> **Aim of the task**
Output all of the material once more, so that every line matches the original exactly.
START Data excerpt
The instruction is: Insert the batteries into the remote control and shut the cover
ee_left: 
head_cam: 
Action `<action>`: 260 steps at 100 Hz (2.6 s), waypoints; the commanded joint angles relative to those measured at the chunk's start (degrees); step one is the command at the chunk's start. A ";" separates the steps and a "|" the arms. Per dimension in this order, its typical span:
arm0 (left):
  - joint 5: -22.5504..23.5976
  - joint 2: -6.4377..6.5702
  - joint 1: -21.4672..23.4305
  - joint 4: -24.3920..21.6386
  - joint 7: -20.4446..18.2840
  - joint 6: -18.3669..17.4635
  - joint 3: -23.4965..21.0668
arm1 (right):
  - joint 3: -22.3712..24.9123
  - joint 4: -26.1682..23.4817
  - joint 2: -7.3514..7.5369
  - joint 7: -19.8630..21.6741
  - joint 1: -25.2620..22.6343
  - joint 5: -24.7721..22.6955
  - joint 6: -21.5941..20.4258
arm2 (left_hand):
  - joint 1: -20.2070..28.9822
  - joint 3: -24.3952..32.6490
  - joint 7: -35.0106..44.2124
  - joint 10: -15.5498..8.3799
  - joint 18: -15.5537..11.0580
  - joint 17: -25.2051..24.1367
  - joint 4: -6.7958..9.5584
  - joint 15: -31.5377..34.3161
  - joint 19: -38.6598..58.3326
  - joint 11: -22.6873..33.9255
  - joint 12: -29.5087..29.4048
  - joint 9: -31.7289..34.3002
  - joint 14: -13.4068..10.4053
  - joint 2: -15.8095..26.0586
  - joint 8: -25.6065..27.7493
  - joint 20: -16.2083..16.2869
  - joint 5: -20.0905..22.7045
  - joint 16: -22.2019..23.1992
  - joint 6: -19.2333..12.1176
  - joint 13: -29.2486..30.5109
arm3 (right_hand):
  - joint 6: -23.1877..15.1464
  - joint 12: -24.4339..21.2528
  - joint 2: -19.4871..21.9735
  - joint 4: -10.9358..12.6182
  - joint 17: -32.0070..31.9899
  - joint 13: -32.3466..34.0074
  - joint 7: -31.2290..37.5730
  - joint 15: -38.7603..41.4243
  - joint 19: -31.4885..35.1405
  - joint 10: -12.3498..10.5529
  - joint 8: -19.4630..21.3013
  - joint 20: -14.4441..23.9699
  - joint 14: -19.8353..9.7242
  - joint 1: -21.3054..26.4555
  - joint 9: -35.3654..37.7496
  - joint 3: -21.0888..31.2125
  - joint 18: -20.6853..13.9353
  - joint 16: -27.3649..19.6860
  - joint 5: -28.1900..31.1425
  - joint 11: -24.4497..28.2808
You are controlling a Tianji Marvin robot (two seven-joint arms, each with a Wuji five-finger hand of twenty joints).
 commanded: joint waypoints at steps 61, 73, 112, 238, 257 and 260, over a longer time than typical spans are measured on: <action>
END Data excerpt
> **Exercise response**
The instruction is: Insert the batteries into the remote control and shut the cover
ee_left: 
head_cam: 
Action `<action>`: 260 steps at 100 Hz (2.6 s), waypoints; the commanded joint angles relative to those measured at the chunk's start (degrees); step one is the command at the chunk's start. A ";" separates the steps and a "|" the arms. Per dimension in this order, its typical span:
arm0 (left):
  - joint 5: -22.5504..23.5976
  - joint 2: -6.4377..6.5702
  - joint 1: -21.4672..23.4305
  - joint 4: -24.3920..21.6386
  - joint 7: -20.4446..18.2840
  - joint 6: -18.3669..17.4635
  - joint 3: -23.4965..21.0668
arm1 (right):
  - joint 3: -22.3712..24.9123
  - joint 4: -26.1682..23.4817
  - joint 2: -7.3514..7.5369
  - joint 7: -19.8630..21.6741
  - joint 1: -25.2620..22.6343
  - joint 5: -24.7721..22.6955
  - joint 6: -21.5941..20.4258
arm2 (left_hand):
  - joint 1: -20.2070..28.9822
  - joint 3: -24.3952..32.6490
  - joint 7: -35.0106..44.2124
  - joint 10: -15.5498..8.3799
  - joint 18: -15.5537..11.0580
  - joint 17: -25.2051..24.1367
  - joint 4: -6.7958..9.5584
  - joint 15: -31.5377..34.3161
  - joint 19: -38.6598..58.3326
  - joint 11: -22.6873..33.9255
  - joint 12: -29.5087..29.4048
  - joint 9: -31.7289..34.3002
  - joint 14: -13.4068..10.4053
  - joint 2: -15.8095..26.0586
  - joint 8: -25.6065..27.7493
  - joint 20: -16.2083..16.2869
  - joint 5: -20.0905..22.7045
  - joint 16: -22.2019..23.1992
  - joint 6: -19.2333..12.1176
  - joint 13: -29.2486..30.5109
arm3 (right_hand):
  - joint 6: -23.1877..15.1464
  - joint 12: -24.4339..21.2528
  - joint 2: -19.4871..21.9735
  - joint 4: -10.9358..12.6182
  - joint 17: -32.0070..31.9899
  - joint 13: -32.3466..34.0074
  - joint 7: -31.2290..37.5730
  - joint 15: -38.7603..41.4243
  - joint 19: -31.4885..35.1405
  - joint 10: -12.3498..10.5529
  - joint 8: -19.4630..21.3013
  - joint 20: -14.4441..23.9699
  - joint 14: -19.8353..9.7242
  - joint 1: -21.3054..26.4555
  - joint 9: -35.3654..37.7496
  - joint 3: -21.0888..31.2125
  - joint 18: -20.6853..13.9353
  - joint 16: -27.3649..19.6860
  - joint 5: -28.1900..31.1425
  - joint 11: -24.4497..28.2808
You are controlling a Tianji Marvin robot (two seven-joint arms, each with a Wuji five-finger hand of twenty joints).
 commanded: joint waypoints at steps 61, 73, 112, 238, 257 and 260, over a longer time than typical spans are measured on: <action>

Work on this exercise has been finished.